(THE TASK):
Count the lines below that hold the string "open". Give only that number.

(Stored entries)
────

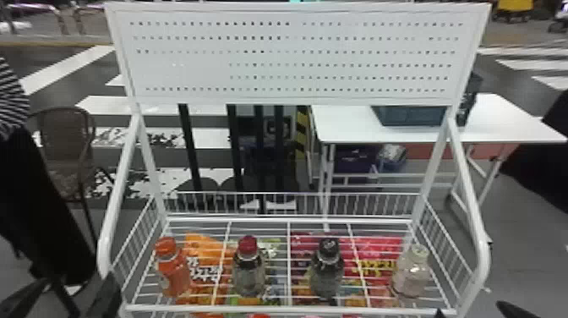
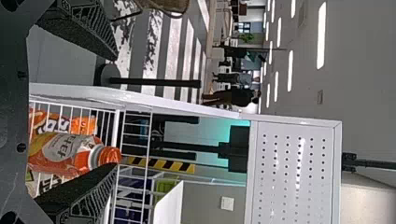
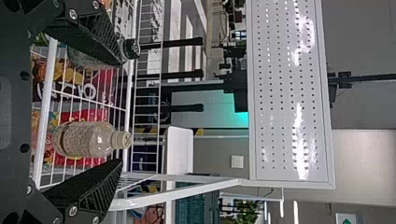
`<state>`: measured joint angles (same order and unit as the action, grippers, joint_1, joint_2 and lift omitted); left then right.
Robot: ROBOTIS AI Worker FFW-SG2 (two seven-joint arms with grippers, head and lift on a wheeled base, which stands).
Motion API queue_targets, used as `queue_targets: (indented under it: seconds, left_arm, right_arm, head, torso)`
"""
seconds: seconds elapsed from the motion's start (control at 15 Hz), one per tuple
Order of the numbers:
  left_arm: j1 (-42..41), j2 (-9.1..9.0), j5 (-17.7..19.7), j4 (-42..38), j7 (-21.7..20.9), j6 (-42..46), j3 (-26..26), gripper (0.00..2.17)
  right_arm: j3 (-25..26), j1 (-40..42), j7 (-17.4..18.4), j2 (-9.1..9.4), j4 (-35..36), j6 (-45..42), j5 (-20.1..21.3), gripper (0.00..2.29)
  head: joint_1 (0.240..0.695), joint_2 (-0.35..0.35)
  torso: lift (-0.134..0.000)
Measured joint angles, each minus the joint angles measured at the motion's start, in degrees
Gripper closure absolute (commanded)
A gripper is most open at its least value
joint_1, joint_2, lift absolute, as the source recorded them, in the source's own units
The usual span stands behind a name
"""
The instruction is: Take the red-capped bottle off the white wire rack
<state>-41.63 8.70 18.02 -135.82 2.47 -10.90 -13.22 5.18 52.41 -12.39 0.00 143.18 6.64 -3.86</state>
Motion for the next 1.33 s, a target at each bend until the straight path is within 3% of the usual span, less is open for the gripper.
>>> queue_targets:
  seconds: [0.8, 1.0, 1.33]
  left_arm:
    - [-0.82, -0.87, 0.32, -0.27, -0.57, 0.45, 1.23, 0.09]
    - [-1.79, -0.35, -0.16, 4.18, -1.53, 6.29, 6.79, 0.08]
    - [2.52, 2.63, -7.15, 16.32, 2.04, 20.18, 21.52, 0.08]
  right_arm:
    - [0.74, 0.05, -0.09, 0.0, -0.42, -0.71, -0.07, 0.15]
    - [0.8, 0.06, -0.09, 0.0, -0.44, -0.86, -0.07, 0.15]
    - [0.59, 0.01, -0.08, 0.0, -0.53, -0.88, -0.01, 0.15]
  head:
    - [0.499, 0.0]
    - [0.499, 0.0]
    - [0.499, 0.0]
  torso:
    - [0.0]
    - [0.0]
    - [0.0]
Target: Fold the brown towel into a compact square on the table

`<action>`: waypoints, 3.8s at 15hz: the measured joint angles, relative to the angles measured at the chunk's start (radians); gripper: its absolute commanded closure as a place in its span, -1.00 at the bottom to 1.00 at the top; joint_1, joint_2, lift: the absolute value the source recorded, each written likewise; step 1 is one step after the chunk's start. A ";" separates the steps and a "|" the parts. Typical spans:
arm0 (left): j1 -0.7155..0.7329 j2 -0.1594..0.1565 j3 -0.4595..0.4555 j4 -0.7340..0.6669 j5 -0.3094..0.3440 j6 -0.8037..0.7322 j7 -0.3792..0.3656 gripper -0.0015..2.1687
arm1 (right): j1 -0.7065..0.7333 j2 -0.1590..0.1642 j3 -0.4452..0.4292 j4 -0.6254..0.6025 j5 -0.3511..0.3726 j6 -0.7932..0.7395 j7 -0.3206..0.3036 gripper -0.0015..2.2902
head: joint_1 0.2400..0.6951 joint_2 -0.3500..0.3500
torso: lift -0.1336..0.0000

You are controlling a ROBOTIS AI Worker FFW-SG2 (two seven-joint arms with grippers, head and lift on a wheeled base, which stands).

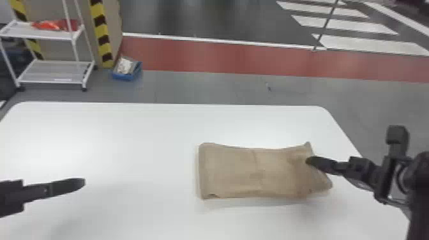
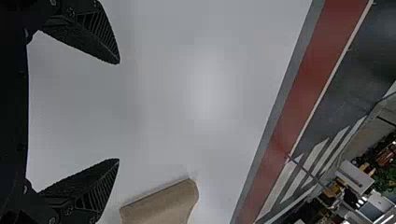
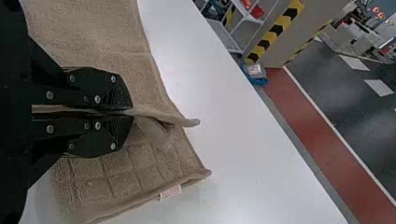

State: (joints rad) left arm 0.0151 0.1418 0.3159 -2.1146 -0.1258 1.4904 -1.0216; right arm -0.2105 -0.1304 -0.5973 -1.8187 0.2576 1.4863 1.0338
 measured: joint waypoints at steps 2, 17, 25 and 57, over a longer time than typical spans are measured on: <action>0.003 0.000 0.003 -0.001 -0.007 0.000 0.000 -0.86 | -0.016 -0.004 -0.003 0.005 0.001 0.000 0.002 -0.07 | 1.00 -0.47 | -0.86; 0.004 -0.004 -0.010 0.007 -0.018 -0.003 0.003 -0.86 | -0.074 -0.092 -0.096 0.083 -0.016 -0.011 0.007 -0.07 | 1.00 -0.69 | -0.86; 0.018 -0.004 -0.014 0.005 -0.019 -0.003 0.003 -0.86 | -0.083 -0.117 -0.100 0.229 0.046 -0.109 -0.009 -0.96 | 1.00 -0.81 | -0.86; -0.013 0.002 0.000 0.052 -0.036 -0.043 0.001 -0.86 | -0.126 -0.023 -0.082 -0.082 -0.149 0.084 0.075 0.14 | 1.00 -0.43 | -0.86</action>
State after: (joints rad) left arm 0.0016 0.1442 0.3160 -2.0621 -0.1618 1.4474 -1.0204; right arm -0.3369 -0.1534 -0.6790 -1.9012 0.1082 1.5700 1.1085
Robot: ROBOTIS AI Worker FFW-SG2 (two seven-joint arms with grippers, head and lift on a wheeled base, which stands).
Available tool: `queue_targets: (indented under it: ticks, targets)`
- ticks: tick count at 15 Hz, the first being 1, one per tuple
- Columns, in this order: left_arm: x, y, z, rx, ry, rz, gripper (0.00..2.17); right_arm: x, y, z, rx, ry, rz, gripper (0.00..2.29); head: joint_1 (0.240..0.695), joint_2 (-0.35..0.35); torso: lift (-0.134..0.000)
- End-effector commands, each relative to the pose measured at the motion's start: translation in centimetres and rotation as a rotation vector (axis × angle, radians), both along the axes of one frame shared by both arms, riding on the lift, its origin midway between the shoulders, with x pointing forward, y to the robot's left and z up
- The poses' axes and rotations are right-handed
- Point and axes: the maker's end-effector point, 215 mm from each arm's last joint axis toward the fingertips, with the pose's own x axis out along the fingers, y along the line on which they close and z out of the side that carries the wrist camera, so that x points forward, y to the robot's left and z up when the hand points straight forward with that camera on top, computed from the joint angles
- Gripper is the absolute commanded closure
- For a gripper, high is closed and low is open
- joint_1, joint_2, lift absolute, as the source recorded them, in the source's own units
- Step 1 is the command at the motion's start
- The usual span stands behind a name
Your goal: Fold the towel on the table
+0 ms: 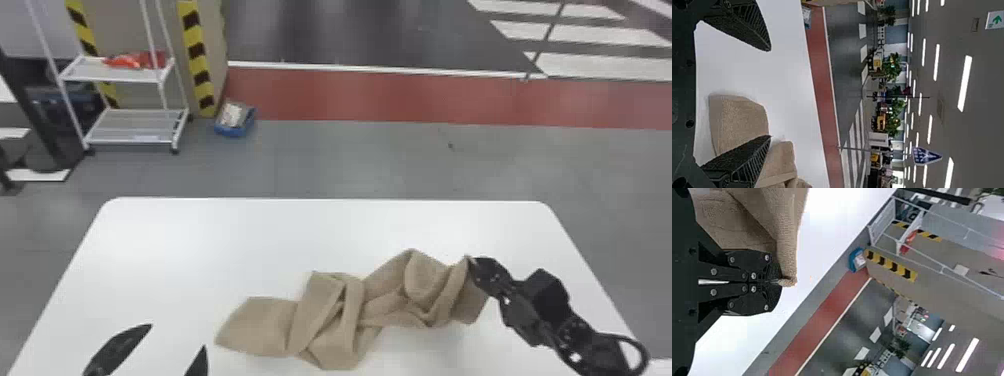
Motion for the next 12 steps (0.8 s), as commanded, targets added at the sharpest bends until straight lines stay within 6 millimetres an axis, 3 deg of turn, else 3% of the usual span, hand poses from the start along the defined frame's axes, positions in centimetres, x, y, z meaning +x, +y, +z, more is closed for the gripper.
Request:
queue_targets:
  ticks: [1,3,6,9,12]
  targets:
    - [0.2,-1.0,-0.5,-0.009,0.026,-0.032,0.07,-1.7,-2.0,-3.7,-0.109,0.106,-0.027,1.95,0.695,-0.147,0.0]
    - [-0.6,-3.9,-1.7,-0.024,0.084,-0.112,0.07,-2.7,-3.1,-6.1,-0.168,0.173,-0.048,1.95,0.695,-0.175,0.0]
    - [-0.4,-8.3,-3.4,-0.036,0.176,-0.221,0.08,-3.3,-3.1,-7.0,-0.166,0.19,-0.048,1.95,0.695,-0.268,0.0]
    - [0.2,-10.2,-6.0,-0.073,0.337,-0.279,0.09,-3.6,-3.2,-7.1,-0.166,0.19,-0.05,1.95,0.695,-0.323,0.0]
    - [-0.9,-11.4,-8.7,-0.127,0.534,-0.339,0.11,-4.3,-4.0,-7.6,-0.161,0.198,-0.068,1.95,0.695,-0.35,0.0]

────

(RESPONSE BOX):
3